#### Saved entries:
□ □ □ □
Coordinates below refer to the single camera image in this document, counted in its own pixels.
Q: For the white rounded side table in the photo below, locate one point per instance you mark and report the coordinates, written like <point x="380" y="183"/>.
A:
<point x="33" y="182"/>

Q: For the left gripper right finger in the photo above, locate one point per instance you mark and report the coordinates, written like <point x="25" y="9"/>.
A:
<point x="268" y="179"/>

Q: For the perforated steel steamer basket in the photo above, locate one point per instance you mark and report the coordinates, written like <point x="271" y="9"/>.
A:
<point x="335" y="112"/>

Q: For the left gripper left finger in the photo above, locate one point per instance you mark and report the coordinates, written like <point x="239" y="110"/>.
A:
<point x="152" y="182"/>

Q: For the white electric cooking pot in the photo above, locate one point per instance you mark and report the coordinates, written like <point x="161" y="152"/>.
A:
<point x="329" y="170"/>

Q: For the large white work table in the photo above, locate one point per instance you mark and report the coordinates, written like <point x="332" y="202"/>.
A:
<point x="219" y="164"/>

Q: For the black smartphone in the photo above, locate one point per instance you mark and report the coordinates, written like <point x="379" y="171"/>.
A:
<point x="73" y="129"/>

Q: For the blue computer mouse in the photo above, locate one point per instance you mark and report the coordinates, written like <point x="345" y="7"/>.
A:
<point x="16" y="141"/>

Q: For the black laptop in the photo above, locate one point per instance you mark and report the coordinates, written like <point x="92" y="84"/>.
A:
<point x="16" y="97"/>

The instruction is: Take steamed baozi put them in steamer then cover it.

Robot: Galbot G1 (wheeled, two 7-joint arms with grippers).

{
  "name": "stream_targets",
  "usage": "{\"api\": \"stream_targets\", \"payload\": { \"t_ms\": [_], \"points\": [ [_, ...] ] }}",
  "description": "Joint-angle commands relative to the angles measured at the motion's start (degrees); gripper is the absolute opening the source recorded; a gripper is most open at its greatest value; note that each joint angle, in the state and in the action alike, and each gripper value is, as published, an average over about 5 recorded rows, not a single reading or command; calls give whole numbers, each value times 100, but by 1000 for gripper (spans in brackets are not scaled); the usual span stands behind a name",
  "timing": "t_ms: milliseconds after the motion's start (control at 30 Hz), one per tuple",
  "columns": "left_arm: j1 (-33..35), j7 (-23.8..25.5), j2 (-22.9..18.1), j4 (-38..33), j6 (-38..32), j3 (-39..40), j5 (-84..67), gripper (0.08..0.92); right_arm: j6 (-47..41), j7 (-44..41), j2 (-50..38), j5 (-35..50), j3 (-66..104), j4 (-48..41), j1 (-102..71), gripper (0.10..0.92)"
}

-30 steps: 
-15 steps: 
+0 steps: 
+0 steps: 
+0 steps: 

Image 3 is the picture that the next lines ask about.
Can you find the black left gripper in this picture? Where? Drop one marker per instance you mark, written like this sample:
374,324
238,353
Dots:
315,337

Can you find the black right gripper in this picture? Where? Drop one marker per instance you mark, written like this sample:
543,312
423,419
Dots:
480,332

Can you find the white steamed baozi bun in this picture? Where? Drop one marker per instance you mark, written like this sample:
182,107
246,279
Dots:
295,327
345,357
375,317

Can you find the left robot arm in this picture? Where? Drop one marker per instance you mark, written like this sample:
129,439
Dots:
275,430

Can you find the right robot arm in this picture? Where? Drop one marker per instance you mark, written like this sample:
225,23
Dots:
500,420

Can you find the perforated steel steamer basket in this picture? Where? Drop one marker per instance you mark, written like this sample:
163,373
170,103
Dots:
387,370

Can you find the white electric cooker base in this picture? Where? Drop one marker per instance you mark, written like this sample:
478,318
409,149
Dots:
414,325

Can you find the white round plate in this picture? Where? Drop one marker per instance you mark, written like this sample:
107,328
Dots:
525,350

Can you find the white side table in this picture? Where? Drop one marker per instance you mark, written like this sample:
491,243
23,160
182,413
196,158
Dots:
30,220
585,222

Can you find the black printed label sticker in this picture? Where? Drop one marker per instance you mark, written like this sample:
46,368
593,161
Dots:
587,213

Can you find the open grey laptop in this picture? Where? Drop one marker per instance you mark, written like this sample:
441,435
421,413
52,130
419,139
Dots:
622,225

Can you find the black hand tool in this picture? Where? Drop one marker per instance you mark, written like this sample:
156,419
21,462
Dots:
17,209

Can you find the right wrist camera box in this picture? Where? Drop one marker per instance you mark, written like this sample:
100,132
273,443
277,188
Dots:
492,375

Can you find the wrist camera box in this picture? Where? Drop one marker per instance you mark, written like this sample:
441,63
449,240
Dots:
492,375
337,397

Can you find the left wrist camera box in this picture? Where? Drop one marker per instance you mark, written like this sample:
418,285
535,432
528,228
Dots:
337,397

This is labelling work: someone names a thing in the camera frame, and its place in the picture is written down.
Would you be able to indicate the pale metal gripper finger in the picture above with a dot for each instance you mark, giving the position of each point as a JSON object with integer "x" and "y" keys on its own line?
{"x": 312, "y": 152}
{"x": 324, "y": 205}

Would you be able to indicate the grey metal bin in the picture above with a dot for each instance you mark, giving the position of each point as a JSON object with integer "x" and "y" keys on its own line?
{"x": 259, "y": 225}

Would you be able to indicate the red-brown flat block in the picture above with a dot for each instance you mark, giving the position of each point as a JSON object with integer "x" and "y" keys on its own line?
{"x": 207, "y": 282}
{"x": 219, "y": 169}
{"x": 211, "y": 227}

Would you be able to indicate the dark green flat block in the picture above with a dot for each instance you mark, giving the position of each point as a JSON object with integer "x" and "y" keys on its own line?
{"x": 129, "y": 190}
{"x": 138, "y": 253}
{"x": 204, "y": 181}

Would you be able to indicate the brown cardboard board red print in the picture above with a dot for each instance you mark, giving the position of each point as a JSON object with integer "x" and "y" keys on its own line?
□ □ □ □
#### Exercise prompt:
Every single entry is to be retyped exactly.

#### Solution to the exercise:
Coordinates below refer to the single camera image in this document, counted in its own pixels.
Q: For the white rounded side table in the photo below, locate one point per instance you mark and report the coordinates, written like <point x="380" y="183"/>.
A:
<point x="33" y="182"/>

Q: For the left gripper right finger in the photo above, locate one point per instance you mark and report the coordinates, written like <point x="25" y="9"/>.
A:
<point x="268" y="179"/>

Q: For the perforated steel steamer basket in the photo above, locate one point per instance you mark and report the coordinates, written like <point x="271" y="9"/>.
A:
<point x="335" y="112"/>

Q: For the left gripper left finger in the photo above, locate one point per instance you mark and report the coordinates, written like <point x="239" y="110"/>.
A:
<point x="152" y="182"/>

Q: For the white electric cooking pot in the photo above, locate one point per instance you mark and report the coordinates, written like <point x="161" y="152"/>.
A:
<point x="329" y="170"/>

Q: For the large white work table in the photo above, locate one point per instance you mark and report the coordinates, written like <point x="332" y="202"/>.
A:
<point x="219" y="164"/>

Q: For the black smartphone in the photo above, locate one point per instance you mark and report the coordinates, written like <point x="379" y="171"/>.
A:
<point x="73" y="129"/>

Q: For the blue computer mouse in the photo above, locate one point per instance you mark and report the coordinates, written like <point x="345" y="7"/>.
A:
<point x="16" y="141"/>

Q: For the black laptop in the photo above, locate one point per instance you mark and report the coordinates, written like <point x="92" y="84"/>.
A:
<point x="16" y="97"/>

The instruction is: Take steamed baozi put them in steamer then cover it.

Robot: Galbot G1 (wheeled, two 7-joint arms with grippers).

{
  "name": "stream_targets",
  "usage": "{\"api\": \"stream_targets\", \"payload\": { \"t_ms\": [_], \"points\": [ [_, ...] ] }}",
  "description": "Joint-angle commands relative to the angles measured at the motion's start (degrees); gripper is the absolute opening the source recorded; a gripper is most open at its greatest value; note that each joint angle, in the state and in the action alike, and each gripper value is, as published, an average over about 5 recorded rows, not a single reading or command; calls give whole numbers, each value times 100, but by 1000 for gripper (spans in brackets are not scaled); the usual span stands behind a name",
  "timing": "t_ms: milliseconds after the motion's start (control at 30 Hz), one per tuple",
  "columns": "left_arm: j1 (-33..35), j7 (-23.8..25.5), j2 (-22.9..18.1), j4 (-38..33), j6 (-38..32), j3 (-39..40), j5 (-84..67), gripper (0.08..0.92); right_arm: j6 (-47..41), j7 (-44..41), j2 (-50..38), j5 (-35..50), j3 (-66..104), j4 (-48..41), j1 (-102..71), gripper (0.10..0.92)"
}

-30 steps: 
-15 steps: 
+0 steps: 
+0 steps: 
+0 steps: 

Image 3 is the picture that the next lines ask about.
Can you find the black left gripper in this picture? Where? Drop one marker per instance you mark, written like this sample:
374,324
238,353
Dots:
315,337

Can you find the black right gripper in this picture? Where? Drop one marker per instance you mark, written like this sample:
543,312
423,419
Dots:
480,332

Can you find the white steamed baozi bun in this picture? Where? Drop one marker per instance you mark, written like this sample:
182,107
246,279
Dots:
295,327
345,357
375,317

Can you find the left robot arm in this picture? Where? Drop one marker per instance you mark, written like this sample:
129,439
Dots:
275,430

Can you find the right robot arm in this picture? Where? Drop one marker per instance you mark, written like this sample:
225,23
Dots:
500,420

Can you find the perforated steel steamer basket in this picture? Where? Drop one marker per instance you mark, written like this sample:
163,373
170,103
Dots:
387,370

Can you find the white electric cooker base in this picture? Where? Drop one marker per instance you mark, written like this sample:
478,318
409,149
Dots:
414,325

Can you find the white round plate in this picture? Where? Drop one marker per instance you mark, written like this sample:
107,328
Dots:
525,350

Can you find the white side table in this picture? Where? Drop one marker per instance you mark, written like this sample:
491,243
23,160
182,413
196,158
Dots:
30,220
585,222

Can you find the black printed label sticker in this picture? Where? Drop one marker per instance you mark, written like this sample:
46,368
593,161
Dots:
587,213

Can you find the open grey laptop in this picture? Where? Drop one marker per instance you mark, written like this sample:
441,435
421,413
52,130
419,139
Dots:
622,225

Can you find the black hand tool in this picture? Where? Drop one marker per instance you mark, written like this sample:
156,419
21,462
Dots:
17,209

Can you find the right wrist camera box in this picture? Where? Drop one marker per instance you mark, written like this sample:
100,132
273,443
277,188
Dots:
492,375

Can you find the wrist camera box in this picture? Where? Drop one marker per instance you mark, written like this sample:
441,63
449,240
Dots:
492,375
337,397

Can you find the left wrist camera box in this picture? Where? Drop one marker per instance you mark, written like this sample:
418,285
535,432
528,228
Dots:
337,397

This is labelling work: someone names a thing in the camera frame, and its place in the picture is written down.
Would you be able to indicate the pale metal gripper finger in the picture above with a dot for each instance you mark, giving the position of each point as a JSON object with integer "x" and "y" keys on its own line?
{"x": 312, "y": 152}
{"x": 324, "y": 205}

Would you be able to indicate the grey metal bin in the picture above with a dot for each instance you mark, giving the position of each point as a JSON object with integer "x" and "y" keys on its own line?
{"x": 259, "y": 225}

Would you be able to indicate the red-brown flat block in the picture above with a dot for each instance you mark, giving the position of each point as a JSON object with integer "x" and "y" keys on its own line?
{"x": 207, "y": 282}
{"x": 219, "y": 169}
{"x": 211, "y": 227}

Would you be able to indicate the dark green flat block in the picture above with a dot for each instance you mark, giving the position of each point as a JSON object with integer "x" and "y" keys on its own line?
{"x": 129, "y": 190}
{"x": 138, "y": 253}
{"x": 204, "y": 181}

Would you be able to indicate the brown cardboard board red print in the picture above with a dot for each instance you mark, giving the position of each point as a JSON object with integer "x" and "y" keys on its own line?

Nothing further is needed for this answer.